Keith Barr - Music Technologist

Music Technologist

Barr had an interest in electronics from an early age. At 12 he created a biomedical device for his uncle’s medical practice. After being held back in the ninth grade for failing a history course, he took every science course at the school and then left on his 16th birthday. Largely self-educated in electronics, Barr worked as an engineer and technician and co-founded MXR Innovations in Rochester, NY, in 1973 with Michael Laiacona (later founder of Whirlwind USA) and Terry Sherwood.

An avid sailor, Barr was known to disappear for months at a time, roaming the Caribbean in a sailboat, only to emerge back in Rochester with a pile of new designs and product ideas. After a dozen years of producing guitar effects, such as phase shifters and distortion pedals, and rackmount studio devices, the company ceases operation. Later that year, chief designer Barr moved to California.

Other than the benefits of locating near the nation's largest music studio and entertainment community, one of Barr's main reasons for moving far from Rochester turned out to be integrated circuits, as he explained in an interview for George Petersen’s book “The Alesis ADAT: The Evolution of a Revolution”. "When ICs first started conceivable for small companies, you had to work closely with big companies—like Texas Instruments, National Semiconductor or Motorola—to have your gate arrays made up," Barr said. "Moving to Los Angeles and starting Alesis was great because all the larger companies you had to work with were local."

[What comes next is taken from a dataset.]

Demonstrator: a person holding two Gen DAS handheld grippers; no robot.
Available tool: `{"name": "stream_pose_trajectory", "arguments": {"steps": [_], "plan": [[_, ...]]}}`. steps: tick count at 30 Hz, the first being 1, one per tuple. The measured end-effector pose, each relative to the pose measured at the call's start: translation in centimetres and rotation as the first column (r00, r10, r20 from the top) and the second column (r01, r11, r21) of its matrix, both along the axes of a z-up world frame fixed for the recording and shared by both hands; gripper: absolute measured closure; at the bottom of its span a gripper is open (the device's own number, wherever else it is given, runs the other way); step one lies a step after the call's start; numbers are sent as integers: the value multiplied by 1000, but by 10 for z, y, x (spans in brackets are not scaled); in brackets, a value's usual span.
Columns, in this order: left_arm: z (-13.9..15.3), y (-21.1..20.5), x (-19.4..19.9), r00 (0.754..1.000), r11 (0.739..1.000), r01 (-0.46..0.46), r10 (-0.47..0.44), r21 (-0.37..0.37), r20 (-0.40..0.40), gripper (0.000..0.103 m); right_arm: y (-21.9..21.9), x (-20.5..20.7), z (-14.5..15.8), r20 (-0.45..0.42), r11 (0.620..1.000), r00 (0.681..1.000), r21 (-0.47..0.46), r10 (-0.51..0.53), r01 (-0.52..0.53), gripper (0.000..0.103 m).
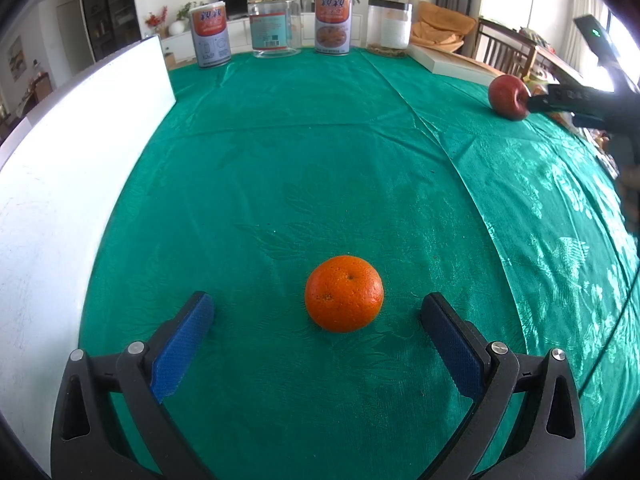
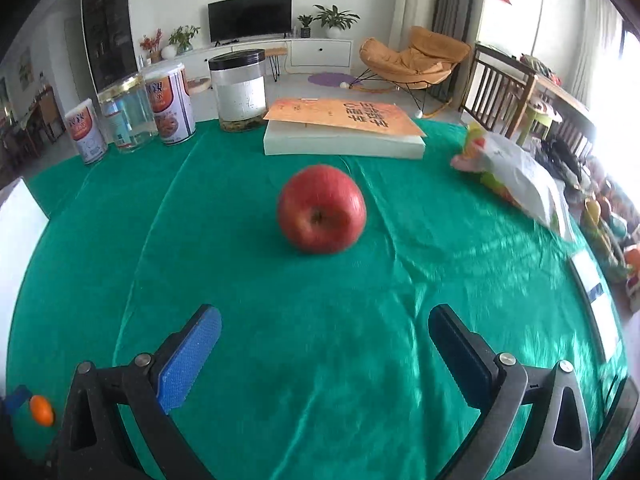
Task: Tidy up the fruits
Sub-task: 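Grasp the red apple with the right tool and lift it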
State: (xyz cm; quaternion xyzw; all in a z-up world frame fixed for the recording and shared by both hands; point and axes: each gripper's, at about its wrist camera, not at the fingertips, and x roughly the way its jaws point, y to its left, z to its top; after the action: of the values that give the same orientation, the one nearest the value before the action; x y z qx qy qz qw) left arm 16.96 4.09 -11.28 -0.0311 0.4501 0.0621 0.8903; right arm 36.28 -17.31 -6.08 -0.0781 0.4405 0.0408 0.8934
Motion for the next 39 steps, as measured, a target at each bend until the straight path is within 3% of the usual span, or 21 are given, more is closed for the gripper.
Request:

Working out of a machine shop- and a chemistry lab-equipped guest house of a small run-down home in Hollywood, Barr was always one interested in pursuing something different: "I started making Geiger counters," Barr explained. "My Dad was a physicist and perhaps he would have been proud of me. I had a pump in the bathroom of the guest house and I'd make Geiger tubes there."

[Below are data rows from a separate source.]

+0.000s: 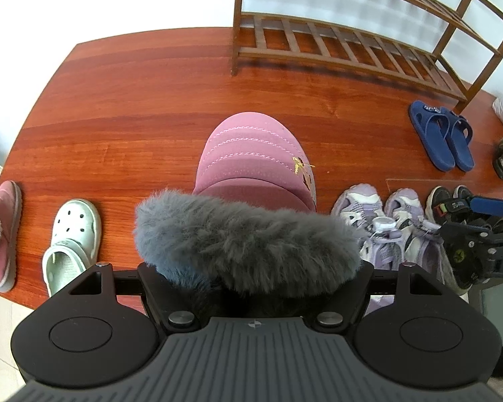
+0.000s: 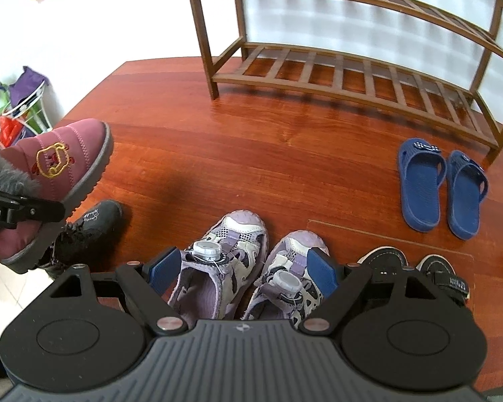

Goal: Organize scattered shoes
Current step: 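Carry the maroon boot with the left tool toward the pink fur boot, then lower the maroon boot beside the pink fur boot and open the left tool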

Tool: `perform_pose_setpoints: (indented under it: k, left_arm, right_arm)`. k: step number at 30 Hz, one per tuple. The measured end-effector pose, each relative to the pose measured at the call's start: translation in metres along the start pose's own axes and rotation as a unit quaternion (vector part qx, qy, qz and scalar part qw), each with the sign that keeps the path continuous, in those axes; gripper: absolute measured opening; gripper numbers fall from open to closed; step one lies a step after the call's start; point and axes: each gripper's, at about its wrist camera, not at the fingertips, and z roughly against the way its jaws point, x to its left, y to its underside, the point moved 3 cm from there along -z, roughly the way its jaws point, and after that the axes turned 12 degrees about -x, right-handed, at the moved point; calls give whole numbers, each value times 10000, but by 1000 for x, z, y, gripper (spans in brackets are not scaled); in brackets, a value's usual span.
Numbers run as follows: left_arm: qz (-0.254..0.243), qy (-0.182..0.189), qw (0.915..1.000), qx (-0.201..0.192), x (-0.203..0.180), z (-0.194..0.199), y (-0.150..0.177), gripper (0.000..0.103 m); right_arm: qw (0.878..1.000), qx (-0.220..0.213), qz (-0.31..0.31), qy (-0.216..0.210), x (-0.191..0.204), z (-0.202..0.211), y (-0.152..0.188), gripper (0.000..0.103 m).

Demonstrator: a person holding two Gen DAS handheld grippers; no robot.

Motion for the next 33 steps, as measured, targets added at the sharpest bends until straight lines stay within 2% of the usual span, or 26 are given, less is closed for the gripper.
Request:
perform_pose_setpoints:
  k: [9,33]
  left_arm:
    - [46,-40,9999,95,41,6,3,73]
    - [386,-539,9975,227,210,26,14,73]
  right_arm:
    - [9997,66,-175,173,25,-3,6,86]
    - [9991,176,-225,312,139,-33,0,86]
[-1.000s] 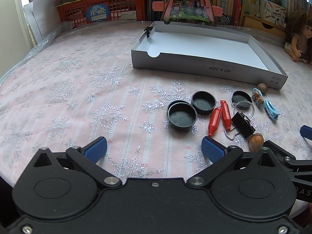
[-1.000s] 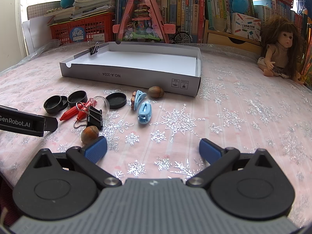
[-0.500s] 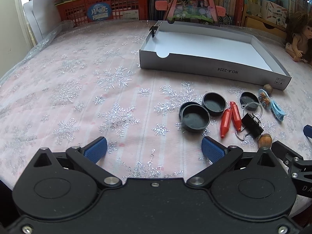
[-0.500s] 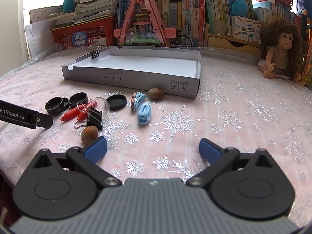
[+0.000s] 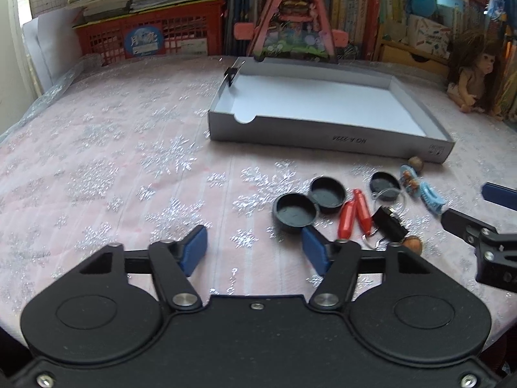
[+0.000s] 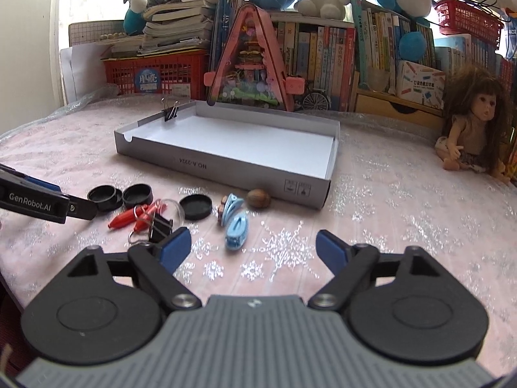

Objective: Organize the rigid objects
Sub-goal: 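Grasp a black round lid with the left tool while the right tool grasps a blue hair clip, then carry the lid into the white tray and open the left tool while the right tool drops the clip there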

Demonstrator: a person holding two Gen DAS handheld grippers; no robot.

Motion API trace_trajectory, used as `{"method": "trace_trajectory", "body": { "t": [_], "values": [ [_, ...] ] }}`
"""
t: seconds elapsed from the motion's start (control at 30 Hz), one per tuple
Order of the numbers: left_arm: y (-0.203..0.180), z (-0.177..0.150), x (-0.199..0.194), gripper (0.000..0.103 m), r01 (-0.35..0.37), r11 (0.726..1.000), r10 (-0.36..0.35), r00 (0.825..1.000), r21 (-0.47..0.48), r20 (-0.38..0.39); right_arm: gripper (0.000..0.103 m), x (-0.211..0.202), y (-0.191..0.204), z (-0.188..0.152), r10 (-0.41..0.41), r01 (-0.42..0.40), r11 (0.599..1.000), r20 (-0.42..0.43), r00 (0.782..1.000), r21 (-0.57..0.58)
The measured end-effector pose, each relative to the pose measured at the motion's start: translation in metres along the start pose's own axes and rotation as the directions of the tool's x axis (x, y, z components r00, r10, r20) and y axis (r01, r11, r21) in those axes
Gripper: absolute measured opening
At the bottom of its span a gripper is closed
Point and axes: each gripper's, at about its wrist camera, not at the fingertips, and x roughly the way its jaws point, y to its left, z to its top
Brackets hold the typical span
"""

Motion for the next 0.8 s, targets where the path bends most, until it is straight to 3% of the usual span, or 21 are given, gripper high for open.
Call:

Fortunately, for the audio industry, the supply for Geiger counters far outpaced the demand, and Barr returned to his audio roots. In 1984, he formed Alesis, the name stemming from the phrase "Algorithmic Electronic Systems." Or as Barr explained it: "Reverbs are just computers that keep doing the same thing over and over again—50,000 times per second, this little computer exercises 128 discrete operations. Reverberation is generated through this concept of algorithms, which is any mathematical process that is simple in nature and runs over and over to create a complicated result. So that's where 'Alesis' came from."

In 1985, Barr developed the XT reverb, and brought in a friend named Russell Palmer handle the business side of Alesis and oversee sales. A successful record promoter with a keen eye on marketing, Palmer's skills were an ideal match for Barr's design talents. And at a then-unheard-of $799 (at the time, the least expensive digital reverb ever built) the XT reverb was a hit. "We were working out of a house, but the XT made us quite successful." Barr recalled. "The living room would fill up with boxes of XTs, we'd set them outside in the wonderful Southern California weather, and the UPS guy would pick them up." Soon Barr, Palmer and another employee were shipping 400 XTs out of his guesthouse every month. The days of affordable DSP had finally arrived.

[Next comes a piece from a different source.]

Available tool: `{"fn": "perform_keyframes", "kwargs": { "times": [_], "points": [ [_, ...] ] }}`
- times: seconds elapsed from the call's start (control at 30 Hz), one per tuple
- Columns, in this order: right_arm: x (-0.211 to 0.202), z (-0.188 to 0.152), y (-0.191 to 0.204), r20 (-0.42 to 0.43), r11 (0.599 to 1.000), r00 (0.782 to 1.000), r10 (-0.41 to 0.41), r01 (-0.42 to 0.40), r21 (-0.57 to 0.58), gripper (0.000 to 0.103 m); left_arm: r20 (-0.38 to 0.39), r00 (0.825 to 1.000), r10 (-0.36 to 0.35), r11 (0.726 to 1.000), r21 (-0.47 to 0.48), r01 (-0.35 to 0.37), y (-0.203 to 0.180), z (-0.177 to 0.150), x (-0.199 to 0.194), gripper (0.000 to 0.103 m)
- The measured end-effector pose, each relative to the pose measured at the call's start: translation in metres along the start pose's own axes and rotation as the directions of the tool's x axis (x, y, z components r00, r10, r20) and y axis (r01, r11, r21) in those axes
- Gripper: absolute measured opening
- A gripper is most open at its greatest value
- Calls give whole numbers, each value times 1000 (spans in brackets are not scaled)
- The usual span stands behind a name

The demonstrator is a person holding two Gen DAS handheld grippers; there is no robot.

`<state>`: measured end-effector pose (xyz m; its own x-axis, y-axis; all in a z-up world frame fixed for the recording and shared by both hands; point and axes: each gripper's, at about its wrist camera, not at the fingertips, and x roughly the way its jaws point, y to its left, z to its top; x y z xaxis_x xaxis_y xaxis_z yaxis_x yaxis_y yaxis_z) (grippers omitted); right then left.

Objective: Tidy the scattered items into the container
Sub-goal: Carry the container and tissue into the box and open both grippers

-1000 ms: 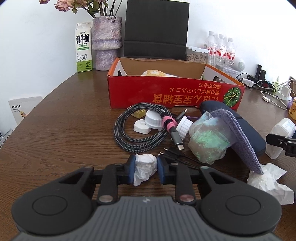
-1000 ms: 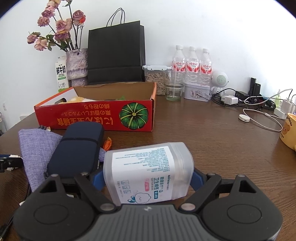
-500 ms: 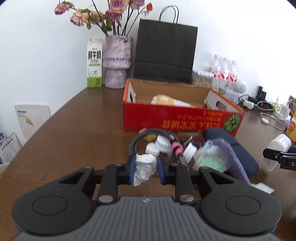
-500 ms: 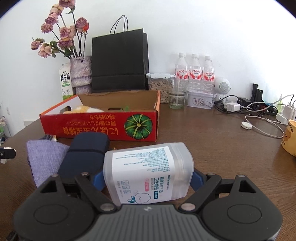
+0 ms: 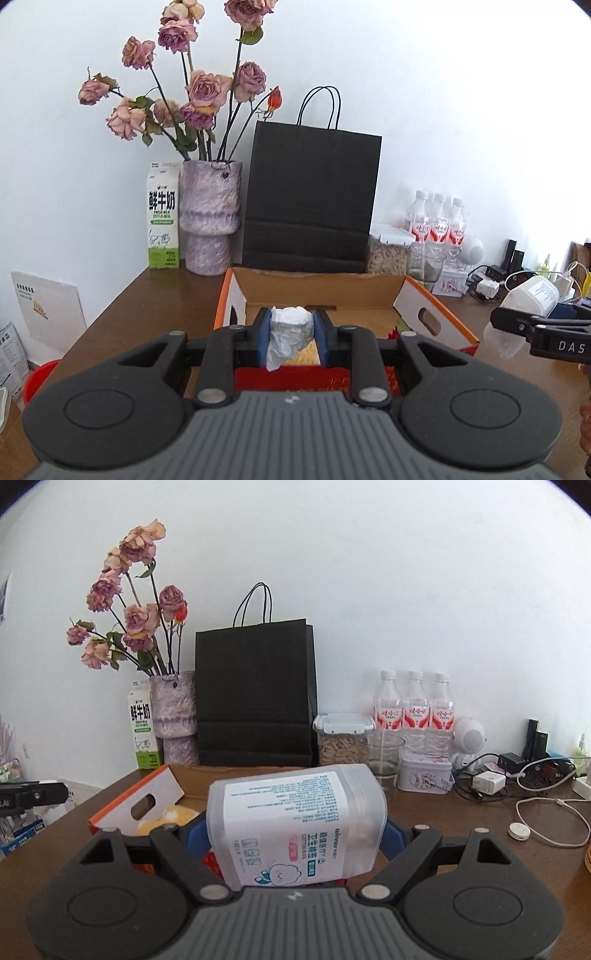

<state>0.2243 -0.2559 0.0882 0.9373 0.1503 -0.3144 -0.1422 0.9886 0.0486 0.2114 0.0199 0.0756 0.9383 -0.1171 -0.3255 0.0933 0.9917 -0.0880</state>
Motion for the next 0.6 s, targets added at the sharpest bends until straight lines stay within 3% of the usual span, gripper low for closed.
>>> {"fn": "perform_keyframes", "kwargs": {
  "times": [0.37,0.6],
  "points": [
    [81,38,26,8,999,999,51,-51,15,86,0,1000,-23,998,-52,23,-6,30,73,25],
    [138,42,33,-54,998,997,62,-62,4,86,-26,1000,4,999,-49,-6,-2,38,121,25]
  ]
}}
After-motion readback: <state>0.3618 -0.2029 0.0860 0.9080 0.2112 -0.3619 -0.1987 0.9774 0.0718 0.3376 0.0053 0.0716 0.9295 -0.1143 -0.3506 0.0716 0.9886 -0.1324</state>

Offering gear with near-unheard-of price/performance ratios was—and remains—an Alesis trademark and the hits kept coming. A year later, Alesis launched the 1986 MIDIverb—the world’s first professional 16-bit effects processor priced less than $1,000. Following that, Alesis teamed up with Marcus Ryle (who later founded Line 6) to produce the MMT8 hardware sequencer and 1987's wildly successful HR-16, a drum machine capable of true studio sound quality in an affordable package.

After Alesis, he founded two companies—Exelys (sports technology products) and Spin Semiconductor, which creates complex ASICs (Application-Specific Integrated Circuits for audio and music applications. Barr’s design for the FV-1 ASIC, put complete a digital reverb on a single chip for OEM installation into compact mixers, guitar amps, etc.

In 2006, Barr authored “ASIC Design in the Silicon Sandbox”, a book on building mixed-signal integrated circuits that was published by McGraw-Hill.

Audio pioneer and innovator Keith Elliott Barr—perhaps best known as the founder of Alesis Electronics—passed away on August 24, 2010, found in his home in Vancouver, Wash., of an apparent heart attack. He was 60.